James Scripps Booth (May 31, 1888 – September 13, 1954) was an artist and automotive engineer.

The eldest of George Gough Booth and Ellen Booth's five children, James was born on May 31, 1888 in Detroit, Michigan. He received his education at private schools, he left school before graduating from the tenth grade. By this time, his artistic gifts were well recognized.

At 22, Booth married Jean Alice McLaughlin in 1910 in Detroit. The young couple traveled abroad and lived for a period in Paris, where Booth studied at the École des Beaux-Arts. They also spent time in Etaples, France with Michigan-born artist Myron Barlow, who taught Booth the fundamentals of working with pastels. Booth quickly took to the medium and thereafter preferred it to all others.

He accepted and completed two important commissions in 1917. One commission, from the directors of the Evening News Association, called for him to render a series of pastel drawings of the soon-to-be-vacated Detroit News Shelby Street plant. The second commission came from his father, who wished to have a set of Cranbrook scenes for his own home. Following the completion of these works, Booth moved to Pasadena, California with his wife and children. First in his El Molino home and later in a home he designed for himself on Linda Vista, Booth built studios where he executed an extensive body of work, primarily pastel drawings of nudes and clothed models set in the surrounding hills. Many of these were exhibited at the Detroit Museum of Art and the Scarab Club, where they were well received.

In the 1930s, Booth established a studio and automotive workshop in Indian Village in Detroit.

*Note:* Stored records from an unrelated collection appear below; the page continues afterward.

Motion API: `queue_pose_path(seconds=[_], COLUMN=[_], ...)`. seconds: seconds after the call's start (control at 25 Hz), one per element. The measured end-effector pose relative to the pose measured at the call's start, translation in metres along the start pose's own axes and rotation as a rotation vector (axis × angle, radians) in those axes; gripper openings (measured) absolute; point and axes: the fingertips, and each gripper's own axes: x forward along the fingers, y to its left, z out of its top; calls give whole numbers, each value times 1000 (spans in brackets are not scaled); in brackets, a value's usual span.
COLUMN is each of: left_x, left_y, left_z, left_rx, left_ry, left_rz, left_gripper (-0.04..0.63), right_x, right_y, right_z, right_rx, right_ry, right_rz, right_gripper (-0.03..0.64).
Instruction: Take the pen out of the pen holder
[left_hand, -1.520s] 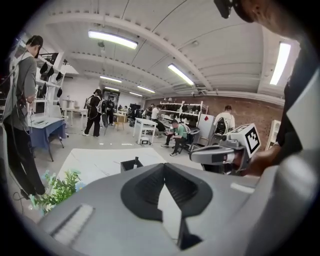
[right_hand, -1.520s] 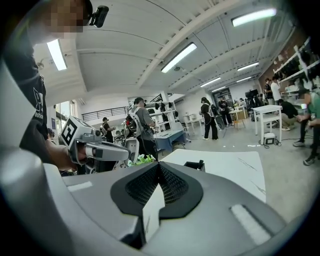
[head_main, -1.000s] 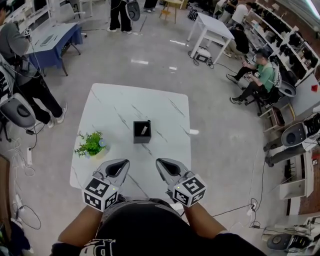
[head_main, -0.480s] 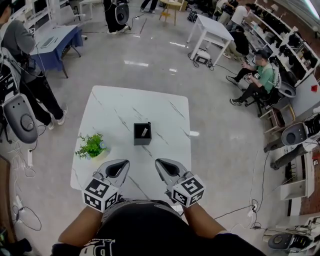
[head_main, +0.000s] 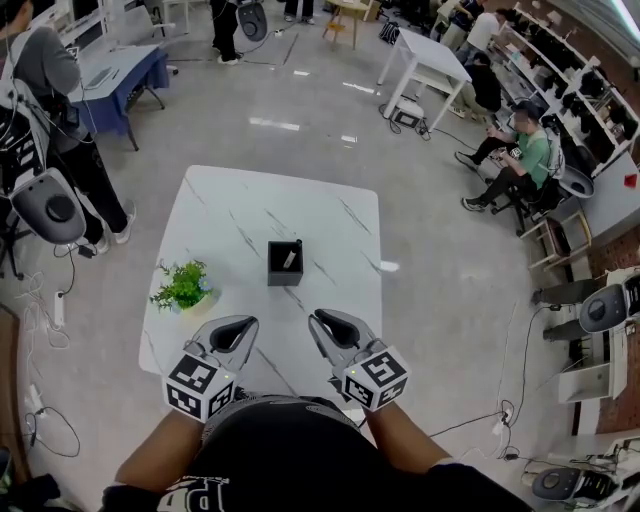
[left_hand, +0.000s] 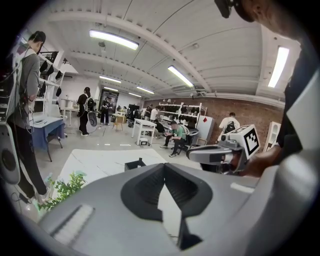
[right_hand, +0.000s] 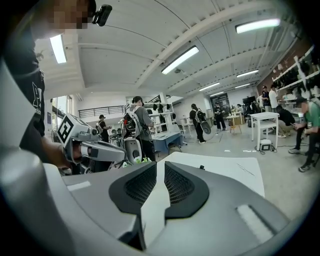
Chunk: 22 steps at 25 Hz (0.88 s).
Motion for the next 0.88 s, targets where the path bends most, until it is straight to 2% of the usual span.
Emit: queue_pose_path(seconds=[0.12,0.24,0.88], left_x=[0,1,2], left_y=[-1,0,-2], left_z=[-3,-4,-10], left_rx=[-1,-4,-1], left_ry=[1,1,20], left_rz=[1,6,2], left_gripper=[57,57,57], right_x=[1,3,5], right_y=[-1,-1,-10], right_z=[-3,-7,-11], right_rx=[0,-5,-13], right_ry=[2,13,33], right_rz=[4,14,-3], right_gripper=[26,66,66])
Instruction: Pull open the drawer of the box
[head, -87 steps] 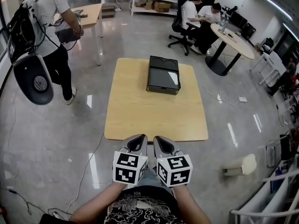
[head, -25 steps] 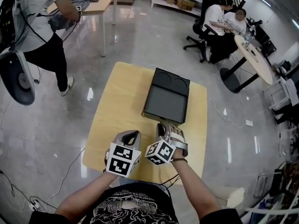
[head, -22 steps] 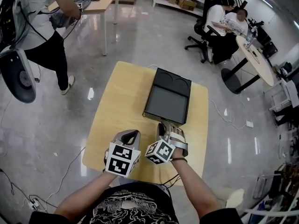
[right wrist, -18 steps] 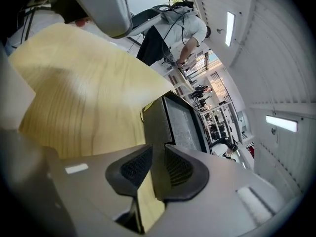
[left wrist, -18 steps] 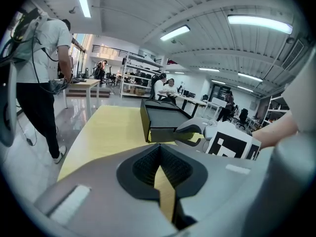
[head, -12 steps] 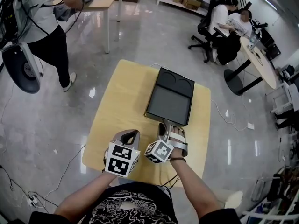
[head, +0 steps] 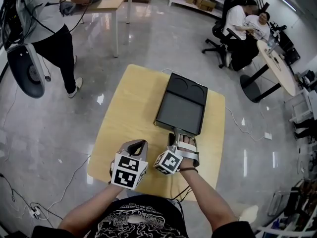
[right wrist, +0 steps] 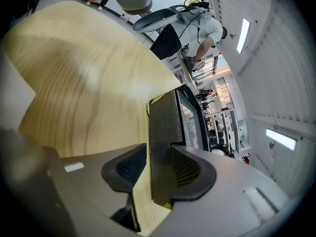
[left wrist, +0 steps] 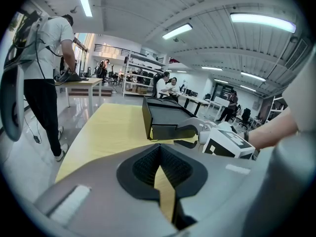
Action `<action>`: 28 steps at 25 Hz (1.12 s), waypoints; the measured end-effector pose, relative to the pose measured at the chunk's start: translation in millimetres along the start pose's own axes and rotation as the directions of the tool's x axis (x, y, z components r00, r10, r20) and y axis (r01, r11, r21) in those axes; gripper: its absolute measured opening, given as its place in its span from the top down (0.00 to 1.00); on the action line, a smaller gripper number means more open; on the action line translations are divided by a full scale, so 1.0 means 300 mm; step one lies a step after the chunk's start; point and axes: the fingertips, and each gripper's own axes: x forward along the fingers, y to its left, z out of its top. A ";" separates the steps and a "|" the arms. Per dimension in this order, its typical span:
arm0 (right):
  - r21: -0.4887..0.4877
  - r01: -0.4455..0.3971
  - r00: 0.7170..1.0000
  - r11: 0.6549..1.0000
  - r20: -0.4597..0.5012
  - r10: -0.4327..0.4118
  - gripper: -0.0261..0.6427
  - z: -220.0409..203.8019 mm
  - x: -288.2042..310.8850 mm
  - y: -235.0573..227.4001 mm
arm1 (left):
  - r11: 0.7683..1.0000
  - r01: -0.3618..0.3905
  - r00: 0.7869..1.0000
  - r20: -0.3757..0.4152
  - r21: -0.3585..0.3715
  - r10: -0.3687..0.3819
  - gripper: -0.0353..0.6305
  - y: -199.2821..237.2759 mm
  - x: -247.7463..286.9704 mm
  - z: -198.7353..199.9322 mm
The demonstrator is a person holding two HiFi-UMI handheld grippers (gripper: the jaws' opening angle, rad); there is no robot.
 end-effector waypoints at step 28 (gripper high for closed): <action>0.012 -0.372 0.928 0.928 0.015 0.372 0.90 0.052 -0.156 0.069 | 1.000 0.011 1.000 0.023 0.023 -0.012 0.92 -0.058 -0.141 -0.081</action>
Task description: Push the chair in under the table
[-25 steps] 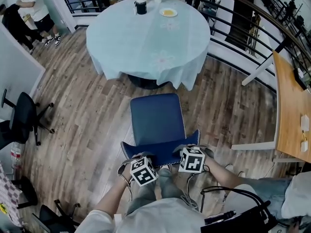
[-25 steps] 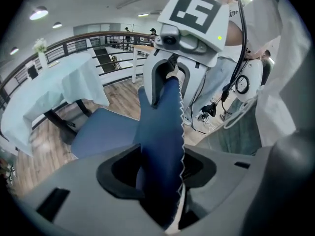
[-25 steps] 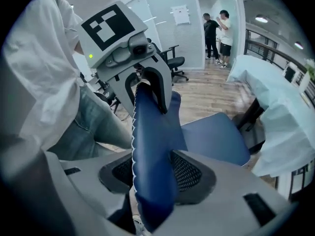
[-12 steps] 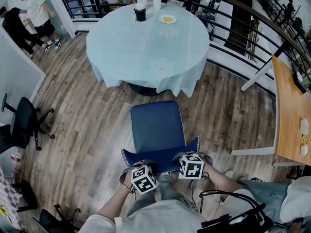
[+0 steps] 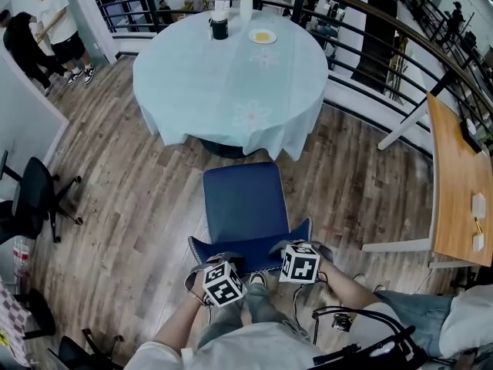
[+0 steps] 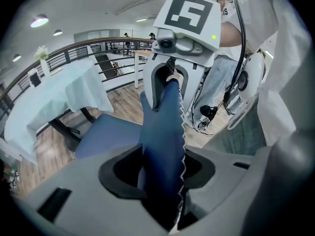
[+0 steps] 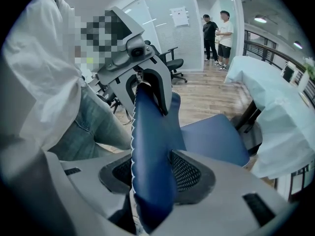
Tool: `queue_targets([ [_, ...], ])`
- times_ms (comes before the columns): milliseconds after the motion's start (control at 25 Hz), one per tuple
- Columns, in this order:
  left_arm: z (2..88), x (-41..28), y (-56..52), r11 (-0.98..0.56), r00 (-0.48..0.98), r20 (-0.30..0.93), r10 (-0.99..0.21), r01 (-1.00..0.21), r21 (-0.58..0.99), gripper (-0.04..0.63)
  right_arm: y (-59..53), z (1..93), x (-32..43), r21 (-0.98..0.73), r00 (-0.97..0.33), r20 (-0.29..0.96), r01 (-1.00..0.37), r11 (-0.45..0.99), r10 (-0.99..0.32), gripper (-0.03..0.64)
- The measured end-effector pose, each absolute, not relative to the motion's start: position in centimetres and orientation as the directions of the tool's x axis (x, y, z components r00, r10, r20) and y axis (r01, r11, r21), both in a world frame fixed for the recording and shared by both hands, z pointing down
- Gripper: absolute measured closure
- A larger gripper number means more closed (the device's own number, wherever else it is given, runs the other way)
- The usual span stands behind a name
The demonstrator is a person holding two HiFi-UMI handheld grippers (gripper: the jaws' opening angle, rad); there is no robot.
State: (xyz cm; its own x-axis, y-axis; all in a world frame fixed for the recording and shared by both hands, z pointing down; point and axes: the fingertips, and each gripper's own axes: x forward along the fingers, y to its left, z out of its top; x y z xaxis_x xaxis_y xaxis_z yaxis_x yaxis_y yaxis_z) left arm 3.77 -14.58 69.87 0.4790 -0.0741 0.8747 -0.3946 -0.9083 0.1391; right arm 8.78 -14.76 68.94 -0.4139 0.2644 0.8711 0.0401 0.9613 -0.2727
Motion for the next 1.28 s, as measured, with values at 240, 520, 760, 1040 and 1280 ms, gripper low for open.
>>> queue_targets([
  [240, 69.9, 3.9, -16.7, -0.908, 0.484, 0.872, -0.076, -0.395, 0.140, 0.410, -16.8, 68.9, 8.9, -0.274, -0.417, 0.870, 0.037, 0.961, 0.264, 0.423],
  [520, 69.9, 4.0, -18.9, -0.908, 0.488, 0.868, -0.093, -0.399, 0.127, 0.410, -19.1, 68.9, 8.9, -0.261, -0.427, 0.869, 0.035, 0.965, 0.251, 0.423],
  [760, 69.9, 4.1, -21.0, -0.910, 0.493, 0.864, -0.105, -0.398, 0.116, 0.408, -21.1, 68.9, 8.9, -0.265, -0.426, 0.868, 0.031, 0.964, 0.253, 0.423],
  [1040, 70.0, 4.3, -24.1, -0.914, 0.500, 0.861, -0.091, -0.385, 0.127, 0.408, -24.2, 69.4, 9.1, -0.276, -0.437, 0.863, 0.007, 0.961, 0.252, 0.422],
  [1280, 70.1, 4.5, -26.4, -0.915, 0.503, 0.858, -0.104, -0.386, 0.116, 0.408, -26.5, 69.4, 9.2, -0.270, -0.435, 0.866, 0.005, 0.963, 0.245, 0.422],
])
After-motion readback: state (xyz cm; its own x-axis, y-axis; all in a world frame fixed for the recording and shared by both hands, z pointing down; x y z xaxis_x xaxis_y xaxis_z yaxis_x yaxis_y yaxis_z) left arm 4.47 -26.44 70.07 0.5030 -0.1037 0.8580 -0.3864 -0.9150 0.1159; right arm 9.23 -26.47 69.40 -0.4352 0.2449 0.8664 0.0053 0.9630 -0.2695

Here, he spent considerable time reworking and brightening his earlier pastels and producing works far more colorful than those he had executed previously. During this period of his life, he maintained an active interest in the work his parents were carrying on at Cranbrook.

Prior to the death of his wife Jean in July, 1942, Booth discontinued teaching his automotive courses. Booth remarried on February 20, 1943 to Ellen Catherine Norlen. Wishing to remain near his parents, the couple took up residence in Grosse Pointe. There, after the death of George Booth in 1949, James began to edit Cyril Player's biography of his father (published in 1964 as The Only Thing Worth Finding).